The reading is not easy, but this “3 visual streams” paper combines lots of interesting ideas about L4/L5/L6/thalamus functions, temporal learning, error coding, alpha oscillation, top-down shortcuts increasing the learning rate, sequential development of the visual pathways (“where”, “where & what”, then “what”).

Combined with other readings, it helps me to conceptualize a different potential explanation of cortico-thalamic interactions (mainly based on an action-based interpretation of perception, and on cortical efferent copies to the thalamus). I’ll post about it when I will have formalized the mess in my mind.

Concerning the paper, I would like to mention some key points that would deserve a discussion:

Intro

The thalamus has a double function: attention (not studied in the paper) and cortical learning (the main focus of the paper). The authors take the visual cortex to explain their theory, but it could be generalized to other areas as well.

Learning

There are two kinds of learning:

Self-organizing learning which extracts statistical regularities (like classic auto-encoders). This is the kind of learning is used to create our internal models of our body and the environment.
Error-driven learning which leverages differences between expectations and outcomes. This is the kind of learning is used to shape our “alpha-long” predictive abilities (the term is mine) and our longer-term reward system.

In predictive learning, the learning could be both self-orginizing and error-driven.
At the beginning of development, cortical areas learn slowly and independently in this manner, until some “fast-learning” cortical areas could then help the other ones by providing top-down inputs for more efficient error-driven learning (more on this later).

Learning over alpha oscillations

Let’s focus on the “alpha-long” predictive ability of the neocortex.
By “alpha-long”, I mean the very short-term predictions of what will be experienced in the next 100ms (alpha oscillation).

The alpha oscillation creates two timeframes:

A 75ms “minus-phase” (= 3 gamma ticks) where the deep layers are isolated from L4 inputs to allow the computation of a pure prediction in L5/L6
A 25ms “plus-phase” (= 1 gamma tick) where the current state of the environment and the ongoing internal mental state of the organism are shared with deep layers.

Error-signal

The error-signal is then computed in high-order nuclei of the thalamus (pulvinar in this example for vision) which receive both:

The current state from L5IB cells (which relay the “ground truth” signal of the current moment coming from superficial layers L2/3 & L4)
The prediction from L6CT cells (which is the result of an interaction with local L5IB and L6CC cells, and long distance top-down inputs from L6CC).

Importantly, this error-signal is encoded by the thalamus as a STDP-dedicated temporal differences so that the cortex knows what synaptic weights to increase/decrease. The Spike Timing Dependent Plasticity (STDP) is a biologically-supported learning process allowing local backpropagation of errors to neighboring neurons.

Getting around the credit assignment problem with development phases

However, we have to keep in mind that an error could have several causes originating either from the given area, from other areas, or from both!

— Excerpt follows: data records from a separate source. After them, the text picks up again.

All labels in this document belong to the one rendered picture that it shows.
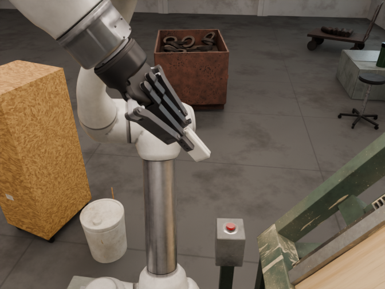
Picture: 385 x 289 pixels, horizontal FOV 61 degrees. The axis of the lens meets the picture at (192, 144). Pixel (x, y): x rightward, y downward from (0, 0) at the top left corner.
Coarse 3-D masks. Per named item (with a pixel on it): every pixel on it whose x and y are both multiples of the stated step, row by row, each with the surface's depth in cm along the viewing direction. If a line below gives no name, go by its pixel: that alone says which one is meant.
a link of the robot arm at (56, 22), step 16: (16, 0) 38; (32, 0) 37; (48, 0) 38; (64, 0) 38; (80, 0) 39; (96, 0) 40; (32, 16) 39; (48, 16) 39; (64, 16) 39; (80, 16) 40; (48, 32) 42; (64, 32) 40
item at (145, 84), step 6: (144, 84) 47; (144, 90) 48; (150, 90) 48; (150, 96) 48; (156, 96) 49; (156, 102) 49; (150, 108) 50; (156, 108) 50; (162, 108) 50; (156, 114) 51; (162, 114) 50; (168, 114) 51; (162, 120) 51; (168, 120) 51; (174, 120) 52; (174, 126) 52; (180, 126) 53; (180, 132) 52
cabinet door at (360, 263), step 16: (368, 240) 104; (384, 240) 100; (352, 256) 106; (368, 256) 102; (384, 256) 98; (320, 272) 114; (336, 272) 108; (352, 272) 104; (368, 272) 99; (384, 272) 95; (304, 288) 116; (320, 288) 111; (336, 288) 106; (352, 288) 101; (368, 288) 97; (384, 288) 93
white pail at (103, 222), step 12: (96, 204) 234; (108, 204) 234; (120, 204) 233; (84, 216) 224; (96, 216) 224; (108, 216) 224; (120, 216) 222; (84, 228) 219; (96, 228) 213; (108, 228) 215; (120, 228) 225; (96, 240) 220; (108, 240) 222; (120, 240) 230; (96, 252) 229; (108, 252) 228; (120, 252) 236
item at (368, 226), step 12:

If each cortical areas correct the synaptic weights in parallel, we could end with a non-convergent system where connected areas iteratively adapt and unadapt their weights given the reciprocal changes. That would explain why we have critical periods in brain development.

The authors take the example of the different visual pathways:

First, the “where” pathway can learn pretty easily on its own
Then, it helps the development of an hypothesized “where & what” intermediate pathway thanks to top-down inputs from the stabilized “where” pathway
Finally, the “what” pathway can construct complex spatially-invariant object representations

Conclusion

Overall, their explanations and their computer implementation are full of smart ideas that look very promising. And their model would fit well on top of a L2/3 object representation model (for instance Bitking’s hexgrid or other).

My doubts

However, I still have some reserves on my side. Mainly on those two points:

Given my other readings, I don’t buy their interpretation of L6CT cells. For now, I prefer to stick to Sherman & Guillery’s view of a modulation role of L6 cortico-thalamic cells. I may have a different view that could reconcile those two views, but I need to take more time to think about it.
It is not yet clear for me how the error-signal from higher areas is adapted to be understandable by lower areas, did someone get it?

If you want further reading about the paper:

Online book from the authors: https://grey.colorado.edu/CompCogNeuro/index.php/CCNBook/Main
non-official python implementation of their Leabra algorithm (on which DeepLeabra from the paper is constructed): https://github.com/benureau/leabra

Still thinking about it!

Bitking · September 18, 2019, 12:27pm

I agree - the paper is the culmination of many other papers where they pulled many of the projects they have been working on into a coherent whole. Many papers talk about a single point in great depth - the 3VS paper has has a bunch of ideas that are all inter-related. They demonstrate a model to test the ideas that is one of the most ambitious that I have seen - it encompasses most of the visual processing stream.

If I had to pick out the most important idea it would be the use of top down and bottom up streams as a mechanism to radically enhance learning. This fits well with my understanding of the relationship between the lizard brain and the cortex. The lizard brain has a small amount of hardwired learning that is fed into the system from one end, and the real world from the other end. The lizard brain contribution acts as a lighthouse to constrain the search space. I see this, combined with the ground truth from the senses, as a biologically plausible replacement for back propagation.

As @mthiboust pointed out, the model is based on the leabra algorithm, but the ideas about structural organization should be generally usable with other predictive implementations. It describes what is necessary to incorporate the organization role of the thalamus into the counter-flowing streams to gain the advantages normally thought to be the realm of back-propagation.

The model presented does take thousands of hours of computer time to train. I think that this is due to the use of the Leabra neurons; the training is using essentially straight Hebbian learning rules. As I see it - if it had been built using HTM neurons it would have trained up much faster.

One of the ideas I keep coming back to is the possibility of two predictive mechanisms at work at the same time - the Deep Leabra in the feedback direction in L6 and HTM in the feedforward direction in L5.

Replacing the simple “top level” drive with a simple lizard brain would be a logical extension.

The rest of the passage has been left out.